Exercise directions: Once you find the line with "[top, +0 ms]" in the data that follows, repeat it and every line after it exactly, through the line with "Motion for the".

Data segment:

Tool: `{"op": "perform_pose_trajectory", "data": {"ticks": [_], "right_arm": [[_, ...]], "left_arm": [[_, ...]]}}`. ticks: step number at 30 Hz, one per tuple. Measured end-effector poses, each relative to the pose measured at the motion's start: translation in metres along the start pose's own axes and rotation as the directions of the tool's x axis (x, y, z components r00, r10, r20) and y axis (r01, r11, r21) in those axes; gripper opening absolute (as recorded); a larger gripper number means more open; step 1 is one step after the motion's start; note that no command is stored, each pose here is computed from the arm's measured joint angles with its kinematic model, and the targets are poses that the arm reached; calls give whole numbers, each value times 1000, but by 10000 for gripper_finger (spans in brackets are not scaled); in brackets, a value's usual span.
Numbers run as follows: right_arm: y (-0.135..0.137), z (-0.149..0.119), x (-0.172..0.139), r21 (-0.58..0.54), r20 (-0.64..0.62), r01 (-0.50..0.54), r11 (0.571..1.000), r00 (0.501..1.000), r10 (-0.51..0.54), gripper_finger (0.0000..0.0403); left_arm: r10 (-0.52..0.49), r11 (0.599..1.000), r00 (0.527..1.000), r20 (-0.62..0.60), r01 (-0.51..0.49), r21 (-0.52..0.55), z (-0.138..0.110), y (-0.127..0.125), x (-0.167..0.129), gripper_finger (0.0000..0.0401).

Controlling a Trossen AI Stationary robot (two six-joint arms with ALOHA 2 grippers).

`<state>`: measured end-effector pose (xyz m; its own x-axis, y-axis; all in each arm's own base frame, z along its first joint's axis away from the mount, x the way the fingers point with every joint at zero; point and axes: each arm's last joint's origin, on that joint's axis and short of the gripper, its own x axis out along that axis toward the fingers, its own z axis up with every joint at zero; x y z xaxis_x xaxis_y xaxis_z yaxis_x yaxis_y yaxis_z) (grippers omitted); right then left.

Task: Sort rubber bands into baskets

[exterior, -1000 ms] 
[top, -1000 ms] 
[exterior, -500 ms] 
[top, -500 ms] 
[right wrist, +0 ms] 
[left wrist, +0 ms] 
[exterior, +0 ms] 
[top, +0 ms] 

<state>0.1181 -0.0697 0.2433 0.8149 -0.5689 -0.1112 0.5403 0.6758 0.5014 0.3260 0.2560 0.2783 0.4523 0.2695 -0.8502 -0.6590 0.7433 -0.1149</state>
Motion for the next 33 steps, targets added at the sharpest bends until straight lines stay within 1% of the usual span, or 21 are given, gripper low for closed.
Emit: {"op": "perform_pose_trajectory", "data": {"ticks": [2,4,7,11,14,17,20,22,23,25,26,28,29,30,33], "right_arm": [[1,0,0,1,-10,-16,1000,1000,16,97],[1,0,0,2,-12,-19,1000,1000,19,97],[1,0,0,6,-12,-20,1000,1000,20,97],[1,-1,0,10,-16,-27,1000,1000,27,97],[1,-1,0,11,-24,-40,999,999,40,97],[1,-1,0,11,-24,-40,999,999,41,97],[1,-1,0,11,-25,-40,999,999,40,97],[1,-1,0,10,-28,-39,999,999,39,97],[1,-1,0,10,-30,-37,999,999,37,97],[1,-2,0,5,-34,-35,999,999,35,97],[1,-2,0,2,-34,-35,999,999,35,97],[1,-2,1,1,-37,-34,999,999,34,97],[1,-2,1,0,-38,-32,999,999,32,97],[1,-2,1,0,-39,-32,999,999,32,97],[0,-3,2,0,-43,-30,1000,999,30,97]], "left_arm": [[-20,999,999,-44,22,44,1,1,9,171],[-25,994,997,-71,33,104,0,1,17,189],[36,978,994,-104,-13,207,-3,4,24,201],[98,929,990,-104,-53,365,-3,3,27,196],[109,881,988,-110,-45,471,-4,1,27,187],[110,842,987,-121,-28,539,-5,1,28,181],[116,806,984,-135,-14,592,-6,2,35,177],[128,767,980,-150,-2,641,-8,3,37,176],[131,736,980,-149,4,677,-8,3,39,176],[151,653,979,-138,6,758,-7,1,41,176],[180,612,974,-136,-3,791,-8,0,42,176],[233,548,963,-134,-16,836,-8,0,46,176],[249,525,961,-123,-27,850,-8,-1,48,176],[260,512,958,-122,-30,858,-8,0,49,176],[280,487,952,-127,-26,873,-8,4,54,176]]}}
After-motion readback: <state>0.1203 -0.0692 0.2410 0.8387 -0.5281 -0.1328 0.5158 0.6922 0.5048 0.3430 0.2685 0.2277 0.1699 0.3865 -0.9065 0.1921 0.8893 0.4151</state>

The completed task:
[top, +0 ms] 

<state>0.1181 -0.0697 0.2433 0.8149 -0.5689 -0.1112 0.5403 0.6758 0.5014 0.3260 0.2560 0.2783 0.4523 0.2695 -0.8502 -0.6590 0.7433 -0.1149</state>
Motion for the next 33 steps, targets added at the sharpest bends until straight lines stay within 1% of the usual span, or 21 are given, gripper low for closed.

No further output is required, since the answer is complete.